Sunday, May 1, 2016

Two gig just isn't what it used to be

The Apache Derby database system is now in its twenty-first year of existence, having been born in 1995 by a stealth mode startup named Cloudscape out of the ashes of a skunk-works project at Sybase to write an object-oriented database.

It turned out that the world didn't really want that object-oriented database, but the Cloudscape team wrote a fine modern database system, entirely in 100% pure Java, and although Cloudscape the company failed (sold to Informix who were in turn sold to IBM, who then donated Derby to the Apache Software Foundation more than a decade ago), Cloudscape the database (now Apache Derby) lives on.

One of the features that Derby has always had is the BLOB and CLOB datatypes.

Well, I happened to be working on a Derby bug this last month, involving the BLOB/CLOB support.

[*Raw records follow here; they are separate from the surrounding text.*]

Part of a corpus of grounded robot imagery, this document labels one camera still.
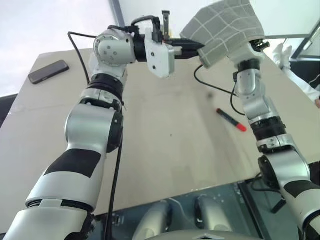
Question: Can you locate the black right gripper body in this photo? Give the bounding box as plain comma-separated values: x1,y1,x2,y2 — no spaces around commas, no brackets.
249,38,271,53

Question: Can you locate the black window frame post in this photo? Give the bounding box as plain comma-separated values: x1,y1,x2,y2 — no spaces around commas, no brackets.
109,0,126,29

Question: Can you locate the black table frame bar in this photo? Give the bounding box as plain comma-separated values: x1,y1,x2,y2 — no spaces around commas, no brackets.
237,182,266,240

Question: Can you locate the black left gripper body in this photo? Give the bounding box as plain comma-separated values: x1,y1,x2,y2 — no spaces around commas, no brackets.
162,37,184,61

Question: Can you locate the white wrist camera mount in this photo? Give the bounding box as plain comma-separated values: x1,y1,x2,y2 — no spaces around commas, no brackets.
229,42,263,66
145,26,176,80

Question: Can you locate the silver robot leg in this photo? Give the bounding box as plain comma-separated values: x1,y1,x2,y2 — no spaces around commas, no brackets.
194,196,233,233
132,201,173,240

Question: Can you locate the black marker with red cap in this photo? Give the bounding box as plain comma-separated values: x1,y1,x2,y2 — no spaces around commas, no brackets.
216,108,248,133

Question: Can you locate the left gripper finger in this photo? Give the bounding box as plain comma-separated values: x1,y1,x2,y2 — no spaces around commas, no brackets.
174,48,202,60
179,38,206,50

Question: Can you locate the dark window sill frame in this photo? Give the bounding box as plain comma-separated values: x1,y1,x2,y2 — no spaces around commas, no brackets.
263,23,320,62

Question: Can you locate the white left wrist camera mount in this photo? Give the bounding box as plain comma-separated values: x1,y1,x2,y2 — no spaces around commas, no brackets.
145,26,176,80

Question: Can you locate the black smartphone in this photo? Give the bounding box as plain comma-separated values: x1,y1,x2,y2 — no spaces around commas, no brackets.
28,59,70,85

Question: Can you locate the person in white clothes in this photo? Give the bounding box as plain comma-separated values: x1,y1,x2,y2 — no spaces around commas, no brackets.
271,41,320,109

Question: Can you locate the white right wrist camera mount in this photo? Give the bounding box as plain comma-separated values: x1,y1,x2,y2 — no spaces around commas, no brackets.
229,42,263,66

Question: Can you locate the grey checked cloth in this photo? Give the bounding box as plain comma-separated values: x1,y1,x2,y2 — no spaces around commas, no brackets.
179,0,266,69

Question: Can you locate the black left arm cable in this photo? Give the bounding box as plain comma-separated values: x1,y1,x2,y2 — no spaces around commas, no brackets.
67,15,162,240

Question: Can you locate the grey upright bar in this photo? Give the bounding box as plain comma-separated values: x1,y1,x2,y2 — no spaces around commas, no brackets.
161,10,171,41

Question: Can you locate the grey robot torso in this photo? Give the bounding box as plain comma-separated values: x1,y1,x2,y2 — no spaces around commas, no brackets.
149,231,251,240

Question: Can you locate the black side furniture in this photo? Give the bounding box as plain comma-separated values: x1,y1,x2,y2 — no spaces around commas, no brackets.
0,93,20,130

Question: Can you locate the black bar under table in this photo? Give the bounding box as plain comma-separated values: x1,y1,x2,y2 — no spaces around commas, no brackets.
271,198,288,214

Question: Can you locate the silver right robot leg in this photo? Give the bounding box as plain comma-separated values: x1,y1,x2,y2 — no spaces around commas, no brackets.
194,196,233,233

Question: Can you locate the silver left robot leg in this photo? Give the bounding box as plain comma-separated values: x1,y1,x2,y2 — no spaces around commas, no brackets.
132,201,173,240

The bug shows up when you first export all of the BLOB or CLOB values in a single table into an external file, by calling SYSCS_UTIL.SYSCS_EXPORT_TABLE_LOBS_TO_EXTFILE, and then, subsequently, import those values back into the database by calling SYSCS_UTIL.SYSCS_IMPORT_TABLE_LOBS_FROM_EXTFILE.

For the bug to occur, at least one of the BLOB/CLOB values in the external file must begin at a location which is greater than 2147483647 bytes from the start of the external file.

The bug, of course, was simply that the Derby code was using a Java int variable for the file offset, rather than a Java long variable, and so I think I've nearly finished fixing it.

As part of the fix, I was looking at a companion variable in the code, which holds the length of the BLOB or CLOB, which caused me to go look up the maximum length of a BLOB or CLOB value in Derby. And, indeed, the maximum length of such a value is 2147483647, so I didn't need to change the length variable, just the offset variable.

Cloudscape was originally intended, in those heady days of 1995, to be run on mobile devices, which back then were things like the Apple Newton, or the Research in Motion Blackberry.

Those mobile devices typically had an ENTIRE STORAGE CAPACITY of, at the high end, 64 megabytes or 128 megabytes, so I'm sure that having a two gigabyte limit on the length of a BLOB or CLOB value seemed vastly over-engineered at the time.

But the original designers probably didn't anticipate that Derby would live for 21 years.

Today's generation of mobile devices routinely have 256 GB, 512 GB, and sometimes even more, for their storage.

I'm sure that, at some point, enough people will be impacted by the two gigabyte limit on BLOB and CLOB values in Derby that somebody, maybe even me, will change it.

But that time hasn't come yet. For now, I'll just fix the file offset, and move on.